● What is being asked:
The complete data, repeated exactly, should form your response.

◇ ◇ ◇ ◇

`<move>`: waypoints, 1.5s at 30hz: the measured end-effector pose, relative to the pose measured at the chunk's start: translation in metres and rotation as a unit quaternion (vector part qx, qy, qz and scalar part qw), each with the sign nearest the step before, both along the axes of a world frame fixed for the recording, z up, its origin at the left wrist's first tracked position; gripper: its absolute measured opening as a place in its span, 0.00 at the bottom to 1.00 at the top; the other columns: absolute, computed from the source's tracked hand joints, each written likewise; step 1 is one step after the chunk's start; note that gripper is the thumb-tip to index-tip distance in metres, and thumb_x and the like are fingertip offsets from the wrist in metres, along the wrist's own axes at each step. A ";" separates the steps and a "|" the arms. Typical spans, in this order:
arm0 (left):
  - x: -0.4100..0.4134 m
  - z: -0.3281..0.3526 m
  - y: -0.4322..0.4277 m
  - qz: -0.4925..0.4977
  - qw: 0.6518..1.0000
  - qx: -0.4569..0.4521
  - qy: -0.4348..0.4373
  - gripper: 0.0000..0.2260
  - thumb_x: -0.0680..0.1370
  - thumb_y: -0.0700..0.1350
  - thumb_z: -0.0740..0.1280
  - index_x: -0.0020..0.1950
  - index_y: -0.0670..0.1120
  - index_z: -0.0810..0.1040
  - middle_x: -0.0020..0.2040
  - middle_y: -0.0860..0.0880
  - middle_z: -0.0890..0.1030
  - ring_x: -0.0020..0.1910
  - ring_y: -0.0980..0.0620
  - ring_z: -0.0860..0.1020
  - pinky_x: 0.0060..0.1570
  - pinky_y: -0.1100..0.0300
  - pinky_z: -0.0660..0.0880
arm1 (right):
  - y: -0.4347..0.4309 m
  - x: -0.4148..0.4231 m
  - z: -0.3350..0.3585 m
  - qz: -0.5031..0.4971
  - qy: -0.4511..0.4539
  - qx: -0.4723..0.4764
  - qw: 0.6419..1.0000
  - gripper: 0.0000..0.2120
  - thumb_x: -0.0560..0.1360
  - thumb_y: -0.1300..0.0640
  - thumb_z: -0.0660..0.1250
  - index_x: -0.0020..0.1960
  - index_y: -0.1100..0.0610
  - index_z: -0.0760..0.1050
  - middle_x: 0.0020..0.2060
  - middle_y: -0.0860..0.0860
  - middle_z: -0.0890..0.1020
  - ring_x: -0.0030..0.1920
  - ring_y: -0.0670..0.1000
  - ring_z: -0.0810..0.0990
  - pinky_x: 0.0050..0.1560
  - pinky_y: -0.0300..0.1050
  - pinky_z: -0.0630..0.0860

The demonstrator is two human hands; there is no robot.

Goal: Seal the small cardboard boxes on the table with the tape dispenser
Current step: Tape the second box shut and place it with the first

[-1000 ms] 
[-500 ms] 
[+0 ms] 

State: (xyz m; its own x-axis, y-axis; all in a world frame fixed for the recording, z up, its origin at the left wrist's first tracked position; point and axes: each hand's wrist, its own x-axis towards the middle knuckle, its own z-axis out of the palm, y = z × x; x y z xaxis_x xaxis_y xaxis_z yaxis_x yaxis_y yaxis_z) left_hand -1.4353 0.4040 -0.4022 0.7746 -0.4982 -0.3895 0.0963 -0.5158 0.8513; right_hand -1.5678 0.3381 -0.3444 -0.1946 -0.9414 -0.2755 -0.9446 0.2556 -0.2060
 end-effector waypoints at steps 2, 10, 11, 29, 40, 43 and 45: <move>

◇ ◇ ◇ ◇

● Output for this exercise:
`<move>`: waypoints, 1.5s at 30hz: the measured end-effector pose, relative to the pose measured at the chunk's start: translation in metres and rotation as a unit quaternion (vector part qx, qy, qz and scalar part qw), each with the sign nearest the step before, both along the axes of a world frame fixed for the recording, z up, its origin at the left wrist's first tracked position; gripper: its absolute measured opening as a place in its span, 0.00 at the bottom to 1.00 at the top; the other columns: absolute, computed from the source's tracked hand joints, each written likewise; step 1 is one step after the chunk's start; note that gripper is the thumb-tip to index-tip distance in metres, and thumb_x and the like are fingertip offsets from the wrist in metres, along the wrist's own axes at each step. A ";" separates the steps and a "|" the arms. Typical spans, in this order:
arm0 (left):
  - x: -0.4100..0.4134 m
  - z: -0.3281..0.3526 m
  - y: -0.4322..0.4277 m
  - qz: -0.4925..0.4977
  - qw: 0.6518..1.0000
  - qx: -0.4569..0.4521
  - qy: -0.4348..0.4373
  - gripper: 0.0000..0.2260
  - thumb_x: -0.0680..0.1370
  - thumb_y: -0.0700..0.1350
  - thumb_z: -0.0740..0.1280
  - index_x: -0.0020..0.1950
  - index_y: -0.0670..0.1120
  - index_z: -0.0810..0.1040
  - middle_x: -0.0020..0.2040
  - middle_y: -0.0860..0.0880
  - middle_z: -0.0890..0.1030
  - ring_x: -0.0020..0.1910
  - ring_y: -0.0980..0.0620
  - ring_z: -0.0860..0.1020
  - pinky_x: 0.0060..0.1570
  - pinky_y: -0.1100..0.0300
  - pinky_z: -0.0660..0.0880
arm1 (right):
  - y: -0.4347..0.4309 m
  - x: -0.4148..0.4231 m
  - z: -0.3350..0.3585 m
  - qz: -0.5031..0.4971
  - qy: -0.4511..0.4539
  - qx: -0.4723..0.4764
  - qw: 0.6419..1.0000
  - gripper: 0.0000..0.2120
  - thumb_x: -0.0560..0.1360
  - thumb_y: -0.1300..0.0640
  - thumb_z: -0.0660..0.1250
  - index_x: -0.0020..0.1960
  - index_y: -0.1100..0.0610
  - index_z: -0.0760..0.1050
  - middle_x: 0.0020..0.2060
  - middle_y: -0.0860..0.0860
  - middle_z: -0.0890..0.1020
  - ring_x: -0.0030..0.1920
  - ring_y: -0.0670..0.1000
  - ring_z: -0.0810..0.0990
  - pinky_x: 0.0050..0.1560
  - pinky_y: -0.0300..0.1050
  - pinky_z: -0.0630..0.0860

The demonstrator is two human hands; there is no robot.

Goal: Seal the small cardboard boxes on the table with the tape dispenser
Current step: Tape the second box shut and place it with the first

[-1000 ms] 
[-500 ms] 
[+0 ms] 

State: (xyz m; its own x-axis, y-axis; all in a world frame fixed for the recording, z up, its origin at the left wrist's first tracked position; point and axes: each hand's wrist, its own x-axis towards the middle knuckle, its own z-axis out of the palm, y = z × x; x y z xaxis_x xaxis_y xaxis_z yaxis_x yaxis_y yaxis_z) left_hand -1.4353 0.4040 -0.4022 0.7746 -0.4982 -0.3895 0.0963 -0.5158 0.8513; right_hand -1.5678 0.3381 -0.3444 -0.1946 -0.9414 -0.2755 -0.9446 0.2556 -0.2060
 end-effector waypoints at steps 2, 10, 11, 29, 40, 43 and 45: <move>

Nothing else belongs to this answer.